How To Release LLVM To The Public

NOTE: THIS DOCUMENT IS A WORK IN PROGRESS!

  1. Introduction
  2. Release Process

Written by Reid Spencer

Introduction

This document collects information about successfully releasing LLVM to the public. It is the release manager's guide to ensuring that a high quality build of LLVM is released. Mostly, its just a bunch of reminders of things to do at release time so we don't inadvertently ship something that is utility deficient.

Release Process
Process Overview
  1. Merge Branches
  2. Settle LLVM HEAD
  3. Build LLVM
  4. Run 'make check'
  5. Run LLVM Test Suite
  6. make LibDeps.txt
  7. cvs tag
  8. make dist
  9. release
Merge Branches

Merge any work done on branches intended for release into mainline. Work that is not to be incorporated into the release should not be merged from the branch.

Settle CVS HEAD

Use the nightly test reports, and 'make check' (deja-gnu based tests) to increase the quality of LLVM and ensure that merged branches have not destabilized LLVM.

Build LLVM

Build both debug and release versions of LLVM on all platforms. Ensure build is warning and error free on each platform.

Run 'make check'

Run make check and ensure there are no unexpected failures. If there are, resolve the failures and go back to step 2. Ensure that 'make check' passes on all platforms for all targets. If certain failures cannot be resolved before release time, determine if marking them XFAIL is appropriate. If not, fix the bug and go back. The test suite must complete with "0 unexpected failures" for release.

LLVM Test Suite

Run the llvm-test suite and ensure there are no unacceptable failures. If there are, resolve the failures and go back to step 2. The test suite should be run in Nightly Test mode. All tests must pass. If they do not, investigate and go back to settling CVS HEAD.

Make LibDeps.txt

Rebuild the LibDeps.txt target in utils/llvm-config. This makes sure that the llvm-config utility remains relevant for the release, reflecting any changes in the library dependencies.

CVS Tag And Branch

Tag and branch the CVS HEAD using the following procedure:

  1. Request all developers to refrain from committing. Offenders get commit rights taken away (temporarily).
  2. Tag the cvs HEAD with "ROOT_RELEASE_XX" where XX is the major and minor release numbers (you can't have . in a cvs tag name). So, for Release 1.2, XX=12 and for Release 1.10, XX=110.
  3. Immediately create a cvs branch based on the ROOT_RELEASE tag. This is where the release distribution will be created.
  4. Advise developers they can work on CVS HEAD again.
  5. Ensure all subsequent building and fixing is done on this branch.
Run 'make dist'

Build the distribution, ensuring it is installable and working. This is a two step process. First, use "make dist" to simply build the distribution. Any failures need to be corrected (on the branch). Once "make dist" can be successful, do "make dist-check". This target will do the same thing as the 'dist' target but also test that distribution to make sure it works. This ensures that needed files are not missing and that the src tarball can be successfully unbacked, built, installed, and cleaned. This two-level testing needs to be done on each target platform.

Release

Release the distribution tarball to the public. This consists of generating several tarballs. The first set, the source distributions, are automatically generated by the "make dist" and "make dist-check". There are gzip, bzip2, and zip versions of these bundles.

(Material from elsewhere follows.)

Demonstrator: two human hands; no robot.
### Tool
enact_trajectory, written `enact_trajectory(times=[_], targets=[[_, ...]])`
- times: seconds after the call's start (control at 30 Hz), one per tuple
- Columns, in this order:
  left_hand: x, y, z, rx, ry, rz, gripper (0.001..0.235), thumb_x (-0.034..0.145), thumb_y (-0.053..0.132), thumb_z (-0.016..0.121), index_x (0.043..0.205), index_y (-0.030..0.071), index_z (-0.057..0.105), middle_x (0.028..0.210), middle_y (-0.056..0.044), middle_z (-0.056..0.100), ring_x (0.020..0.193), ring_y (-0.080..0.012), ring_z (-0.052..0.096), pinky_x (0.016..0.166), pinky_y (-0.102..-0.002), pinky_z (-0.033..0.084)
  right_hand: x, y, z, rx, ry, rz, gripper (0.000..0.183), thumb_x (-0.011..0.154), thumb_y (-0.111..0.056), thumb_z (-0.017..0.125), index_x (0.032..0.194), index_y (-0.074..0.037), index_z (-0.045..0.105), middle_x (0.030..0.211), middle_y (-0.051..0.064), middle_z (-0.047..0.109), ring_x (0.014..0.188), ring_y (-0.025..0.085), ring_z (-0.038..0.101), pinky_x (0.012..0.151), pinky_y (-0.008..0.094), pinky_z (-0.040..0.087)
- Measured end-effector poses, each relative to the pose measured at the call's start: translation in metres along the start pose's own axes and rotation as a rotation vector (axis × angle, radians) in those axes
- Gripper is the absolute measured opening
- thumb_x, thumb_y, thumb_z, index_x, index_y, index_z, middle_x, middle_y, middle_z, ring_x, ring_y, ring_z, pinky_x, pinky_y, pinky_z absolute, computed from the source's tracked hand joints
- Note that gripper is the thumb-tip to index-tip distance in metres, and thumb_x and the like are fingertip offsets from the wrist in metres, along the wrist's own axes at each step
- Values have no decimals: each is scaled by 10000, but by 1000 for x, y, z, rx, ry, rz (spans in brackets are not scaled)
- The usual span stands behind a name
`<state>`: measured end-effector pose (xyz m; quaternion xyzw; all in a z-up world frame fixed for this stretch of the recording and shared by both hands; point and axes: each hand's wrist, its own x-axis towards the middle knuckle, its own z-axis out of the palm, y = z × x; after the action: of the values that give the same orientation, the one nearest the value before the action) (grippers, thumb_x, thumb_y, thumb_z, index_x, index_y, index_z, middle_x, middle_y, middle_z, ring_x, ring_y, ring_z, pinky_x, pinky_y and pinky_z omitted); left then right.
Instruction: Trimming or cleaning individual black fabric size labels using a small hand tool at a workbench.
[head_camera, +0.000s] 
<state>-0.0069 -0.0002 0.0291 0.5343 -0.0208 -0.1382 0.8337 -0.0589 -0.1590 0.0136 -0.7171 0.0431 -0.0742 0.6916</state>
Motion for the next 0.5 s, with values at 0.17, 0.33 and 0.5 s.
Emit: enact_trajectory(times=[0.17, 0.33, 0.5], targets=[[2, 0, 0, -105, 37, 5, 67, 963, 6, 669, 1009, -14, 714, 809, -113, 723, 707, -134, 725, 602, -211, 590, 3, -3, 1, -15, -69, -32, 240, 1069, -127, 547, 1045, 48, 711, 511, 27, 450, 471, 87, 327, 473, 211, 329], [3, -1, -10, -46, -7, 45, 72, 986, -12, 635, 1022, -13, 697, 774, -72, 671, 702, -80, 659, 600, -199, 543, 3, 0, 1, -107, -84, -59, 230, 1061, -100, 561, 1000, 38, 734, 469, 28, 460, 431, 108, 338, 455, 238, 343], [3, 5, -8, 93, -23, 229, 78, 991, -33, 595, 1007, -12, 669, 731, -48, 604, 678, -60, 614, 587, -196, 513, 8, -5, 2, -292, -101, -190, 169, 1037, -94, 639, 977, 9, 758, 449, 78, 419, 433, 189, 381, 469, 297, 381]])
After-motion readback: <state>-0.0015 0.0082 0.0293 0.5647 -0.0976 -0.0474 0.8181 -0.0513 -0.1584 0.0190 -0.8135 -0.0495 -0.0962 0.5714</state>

The second set of tarballs is the binary release. When "make dist-check" succeeds, it will have created an _install directory into which it installed the binary release. You need to rename that directory as "llvm" and then create tarballs from the contents of that "llvm" directory.

Finally, use rpm to make an rpm package based on the llvm.spec file. Don't forget to update the version number, documentation, etc. in the llvm.spec file.